Ilona Grimm / 07.04.2025

Die protestantisch-christliche Ethik sind wir losgeworden. So einengend war die, so freudlos, so freiheitsberaubend und was nicht alles an Schrecklichem in Erziehung, Bildung, Ausbildung, am Arbeitsplatz, in der Familie, im Freundeskreis ... damit verbunden war. Das alles sind wir – dem Universum oder Mutter Gaia sei Dank! - seit langem schon los. Die jungen Generationen glänzen seit Jahrzehnten schon mit stetig zunehmendem Fleiß, wachsender Intelligenz und sogar Klugheit, mit Wahrhaftigkeit, beeindruckender Disziplin und Leistungsbereitschaft.

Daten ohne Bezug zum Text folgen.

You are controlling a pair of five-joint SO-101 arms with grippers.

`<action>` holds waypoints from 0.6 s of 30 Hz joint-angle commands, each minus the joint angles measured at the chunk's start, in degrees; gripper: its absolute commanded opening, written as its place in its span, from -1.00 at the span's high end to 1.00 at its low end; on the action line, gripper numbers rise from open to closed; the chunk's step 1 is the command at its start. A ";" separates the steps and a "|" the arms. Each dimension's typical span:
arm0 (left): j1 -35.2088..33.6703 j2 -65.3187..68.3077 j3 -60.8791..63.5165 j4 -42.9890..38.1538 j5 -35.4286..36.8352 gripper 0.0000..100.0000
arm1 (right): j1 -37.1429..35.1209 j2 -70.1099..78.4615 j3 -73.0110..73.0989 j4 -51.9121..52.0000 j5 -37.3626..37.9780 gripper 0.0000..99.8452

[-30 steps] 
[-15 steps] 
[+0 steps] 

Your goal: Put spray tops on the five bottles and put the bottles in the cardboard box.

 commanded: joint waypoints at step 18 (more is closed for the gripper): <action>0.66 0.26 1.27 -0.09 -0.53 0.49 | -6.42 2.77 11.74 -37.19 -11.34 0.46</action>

Vor allem aber mit „Diversität“, die wir all die Jahre so schmerzlich vermisst hatten. Und trotzdem wird in „konservativen Kreisen“ leierkastenmäßig geklagt, dass „alles“ den Bach runtergehe. Wir glauben (ich nicht), ohne den Gott der Bibel und seine Regeln besser dran zu sein, weil wir ja viel schlauer sind. Menschenworte und –Ideen sind grundsätzlich unabänderliche Wahrheiten (*), die Bibel dagegen ist eine ‚Sammlung von Märchen und Mythen’. Inwiefern nutzt dem Land und seinen Menschen das Abwracken christlicher Werte? Fahren wir gut ohne Gott?      (*) Was von 1933 bis 1945 als absolut verpflichtende Wahrheit galt und allgegenwärtig war, wird wenig später mit Knast bestraft. Niemand darf sich (auch nicht aus Versehen!) solcher Worte oder Sätze oder Gesten bedienen. Heute sind „Klima“, „Gender“ und etliche andere Ideologien „wahr“. Und morgen?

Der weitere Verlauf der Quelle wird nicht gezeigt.